To evaluate the predicting power of each model, we compare RMSPE and values. In accordance with our interpretation of the coefficients, model (5) with both Accuracy and Totalrain×Accuracy has the best predicting power with the smallest RMSPE values of 0.122 for onion yields, while model (4) with time trend displayed the worst value. This suggests that using the accuracy variables as a proxy for technological development factors should be considered when forecasting onion yields and it may reasonably substitute the time trend variable, which is also the case for garlic. For garlic yields, model (6) has the best predicting power with the smallest RMSPE values of 0.214, while model (4) with time trend also displayed the worst predicting power.
Discussion
Previous studies on agricultural product yields forecasting have utilized a time trend as a proxy for technological development. This study analyzed whether the forecast accuracy of precipitation, which is potentially related to agriculture production, can be used as a better proxy for technological progress. The results show that the forecasting accuracy of precipitation, in the form of the product of total rain and accuracy rate, could be used to predict the yield of seasoning vegetables by replacing the time variable. We found that using the accuracy variables as a proxy for technological development factors should be considerable when forecasting onion and garlic yields and it may substitute the time trend variable and gain better predicting power.

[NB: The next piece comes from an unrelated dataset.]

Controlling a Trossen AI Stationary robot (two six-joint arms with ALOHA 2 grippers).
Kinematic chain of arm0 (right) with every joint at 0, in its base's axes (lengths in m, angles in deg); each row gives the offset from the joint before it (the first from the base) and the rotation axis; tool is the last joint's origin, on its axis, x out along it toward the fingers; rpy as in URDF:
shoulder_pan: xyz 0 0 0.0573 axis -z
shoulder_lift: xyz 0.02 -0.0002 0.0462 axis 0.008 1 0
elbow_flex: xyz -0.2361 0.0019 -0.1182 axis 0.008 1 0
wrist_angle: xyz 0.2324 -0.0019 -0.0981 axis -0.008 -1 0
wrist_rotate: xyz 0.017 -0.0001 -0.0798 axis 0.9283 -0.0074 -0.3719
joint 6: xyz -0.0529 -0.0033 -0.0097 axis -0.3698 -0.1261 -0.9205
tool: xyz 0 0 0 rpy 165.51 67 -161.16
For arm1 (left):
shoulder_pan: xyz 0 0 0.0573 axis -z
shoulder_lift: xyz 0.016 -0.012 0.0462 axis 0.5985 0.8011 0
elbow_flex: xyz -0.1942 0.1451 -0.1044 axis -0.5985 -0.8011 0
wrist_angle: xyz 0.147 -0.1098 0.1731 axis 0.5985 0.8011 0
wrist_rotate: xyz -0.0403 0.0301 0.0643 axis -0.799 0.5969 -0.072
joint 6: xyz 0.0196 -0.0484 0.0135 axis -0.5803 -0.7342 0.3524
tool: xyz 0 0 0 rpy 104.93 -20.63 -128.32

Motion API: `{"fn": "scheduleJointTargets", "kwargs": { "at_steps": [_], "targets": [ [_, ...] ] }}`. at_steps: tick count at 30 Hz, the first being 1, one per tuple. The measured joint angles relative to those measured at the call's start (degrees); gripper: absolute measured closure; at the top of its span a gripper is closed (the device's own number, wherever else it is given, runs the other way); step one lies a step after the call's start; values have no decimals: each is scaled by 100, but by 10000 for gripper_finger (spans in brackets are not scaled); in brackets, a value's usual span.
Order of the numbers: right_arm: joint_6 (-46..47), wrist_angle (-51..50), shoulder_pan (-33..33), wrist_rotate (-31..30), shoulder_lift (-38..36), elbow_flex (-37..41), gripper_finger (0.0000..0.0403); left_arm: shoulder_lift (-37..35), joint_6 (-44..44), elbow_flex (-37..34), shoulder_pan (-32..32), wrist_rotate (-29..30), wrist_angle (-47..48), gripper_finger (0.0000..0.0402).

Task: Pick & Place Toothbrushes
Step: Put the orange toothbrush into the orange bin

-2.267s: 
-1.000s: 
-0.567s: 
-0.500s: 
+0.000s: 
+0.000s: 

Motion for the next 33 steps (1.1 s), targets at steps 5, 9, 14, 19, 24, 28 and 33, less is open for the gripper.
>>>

On the other hand, due to data limitations, it was not possible to use a more specific precipitation prediction index, and as a result, the variation in precipitation prediction by region was small. In addition, the data used in the analysis did not include information on the varieties of each vegetable, so the difference in the growing process of each variety could not be reflected in the model. Also, only the regions where data were available (11 regions for onions and garlic) were used among the main producers of each vegetable, which is also an area that needs to be supplemented through future research. Finally, it is unfortunate that the variable of irrigation status, which has been shown to have an important impact on the prediction of shortages in previous studies, was not included.
Nevertheless, the contribution of this study is that it shows the indicator of accurate weather forecasting power can be used as a proxy for technological development in yield forecasting models. We hope that future studies will be able to further develop the yield forecasting model through more diverse attempts.